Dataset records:
━━━━━━━━━━━━━━━━
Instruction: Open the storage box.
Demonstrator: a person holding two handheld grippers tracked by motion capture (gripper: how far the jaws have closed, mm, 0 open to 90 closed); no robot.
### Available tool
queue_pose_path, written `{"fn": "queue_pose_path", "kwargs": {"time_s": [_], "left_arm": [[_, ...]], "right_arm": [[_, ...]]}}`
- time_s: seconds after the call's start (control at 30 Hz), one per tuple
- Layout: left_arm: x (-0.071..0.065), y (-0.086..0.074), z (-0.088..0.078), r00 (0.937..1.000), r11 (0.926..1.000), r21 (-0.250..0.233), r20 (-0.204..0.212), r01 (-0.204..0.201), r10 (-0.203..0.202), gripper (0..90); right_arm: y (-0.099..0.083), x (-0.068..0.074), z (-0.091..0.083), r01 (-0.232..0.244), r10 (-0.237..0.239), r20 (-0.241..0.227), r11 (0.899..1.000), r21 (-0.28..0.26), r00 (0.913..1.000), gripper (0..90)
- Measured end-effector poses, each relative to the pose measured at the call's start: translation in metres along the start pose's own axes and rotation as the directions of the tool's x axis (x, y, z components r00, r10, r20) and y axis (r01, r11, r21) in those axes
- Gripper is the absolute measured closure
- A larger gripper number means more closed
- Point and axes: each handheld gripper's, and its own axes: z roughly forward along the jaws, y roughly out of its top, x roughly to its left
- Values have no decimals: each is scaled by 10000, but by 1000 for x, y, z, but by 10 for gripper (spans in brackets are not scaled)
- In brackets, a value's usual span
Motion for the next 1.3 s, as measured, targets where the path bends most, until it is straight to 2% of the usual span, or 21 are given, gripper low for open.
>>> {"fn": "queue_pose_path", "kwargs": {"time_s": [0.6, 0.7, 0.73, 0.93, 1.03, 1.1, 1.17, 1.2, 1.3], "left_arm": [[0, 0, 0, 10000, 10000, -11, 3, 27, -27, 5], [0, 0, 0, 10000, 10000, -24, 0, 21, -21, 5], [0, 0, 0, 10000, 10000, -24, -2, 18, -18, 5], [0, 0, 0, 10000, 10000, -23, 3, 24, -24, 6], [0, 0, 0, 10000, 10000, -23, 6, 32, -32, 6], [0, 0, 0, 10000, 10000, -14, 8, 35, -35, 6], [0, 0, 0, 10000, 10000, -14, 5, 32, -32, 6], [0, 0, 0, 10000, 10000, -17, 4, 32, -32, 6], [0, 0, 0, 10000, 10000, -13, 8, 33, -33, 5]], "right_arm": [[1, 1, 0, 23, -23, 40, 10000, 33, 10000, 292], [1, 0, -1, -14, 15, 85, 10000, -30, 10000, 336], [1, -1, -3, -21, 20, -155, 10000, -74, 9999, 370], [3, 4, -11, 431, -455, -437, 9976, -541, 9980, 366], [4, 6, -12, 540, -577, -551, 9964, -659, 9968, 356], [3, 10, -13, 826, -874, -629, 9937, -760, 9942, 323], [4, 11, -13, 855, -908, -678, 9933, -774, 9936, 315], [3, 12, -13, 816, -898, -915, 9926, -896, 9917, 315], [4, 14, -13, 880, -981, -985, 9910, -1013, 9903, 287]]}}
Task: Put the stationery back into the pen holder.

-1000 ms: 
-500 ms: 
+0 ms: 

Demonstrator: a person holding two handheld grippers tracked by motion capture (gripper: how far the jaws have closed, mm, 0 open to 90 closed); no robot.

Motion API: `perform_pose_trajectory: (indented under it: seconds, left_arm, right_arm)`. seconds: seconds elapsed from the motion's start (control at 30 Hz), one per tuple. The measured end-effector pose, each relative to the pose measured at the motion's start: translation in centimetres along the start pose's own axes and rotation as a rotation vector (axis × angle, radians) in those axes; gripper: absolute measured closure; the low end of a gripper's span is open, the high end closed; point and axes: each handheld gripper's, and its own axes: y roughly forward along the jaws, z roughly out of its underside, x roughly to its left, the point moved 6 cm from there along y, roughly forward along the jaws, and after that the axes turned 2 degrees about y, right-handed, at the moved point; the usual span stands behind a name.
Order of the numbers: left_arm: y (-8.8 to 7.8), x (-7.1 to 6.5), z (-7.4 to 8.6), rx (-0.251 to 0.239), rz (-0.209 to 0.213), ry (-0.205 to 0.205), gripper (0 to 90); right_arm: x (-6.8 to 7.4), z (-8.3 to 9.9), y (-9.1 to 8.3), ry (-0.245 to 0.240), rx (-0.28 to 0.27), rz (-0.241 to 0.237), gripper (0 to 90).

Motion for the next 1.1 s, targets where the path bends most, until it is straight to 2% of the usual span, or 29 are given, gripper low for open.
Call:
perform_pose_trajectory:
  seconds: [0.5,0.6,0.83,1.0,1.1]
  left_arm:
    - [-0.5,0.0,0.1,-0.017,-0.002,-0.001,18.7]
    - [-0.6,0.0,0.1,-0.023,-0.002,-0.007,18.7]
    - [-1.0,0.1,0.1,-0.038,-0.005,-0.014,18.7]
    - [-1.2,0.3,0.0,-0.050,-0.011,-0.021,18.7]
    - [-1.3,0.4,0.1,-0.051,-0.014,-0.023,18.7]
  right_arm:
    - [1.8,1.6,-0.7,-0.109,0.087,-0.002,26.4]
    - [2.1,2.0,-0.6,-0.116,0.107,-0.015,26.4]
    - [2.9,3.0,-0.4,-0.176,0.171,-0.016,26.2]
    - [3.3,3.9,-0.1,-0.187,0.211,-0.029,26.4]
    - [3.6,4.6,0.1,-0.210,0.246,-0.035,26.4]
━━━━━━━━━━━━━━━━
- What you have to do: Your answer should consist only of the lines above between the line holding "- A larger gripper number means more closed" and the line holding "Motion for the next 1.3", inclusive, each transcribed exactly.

- Task response:
- A larger gripper number means more closed
- Point and axes: each handheld gripper's, and its own axes: z roughly forward along the jaws, y roughly out of its top, x roughly to its left
- Values have no decimals: each is scaled by 10000, but by 1000 for x, y, z, but by 10 for gripper (spans in brackets are not scaled)
- In brackets, a value's usual span
Motion for the next 1.3 s, as measured, targets where the path bends most, until it is straight to 2% of the usual span, or 21 are given, gripper low for open.

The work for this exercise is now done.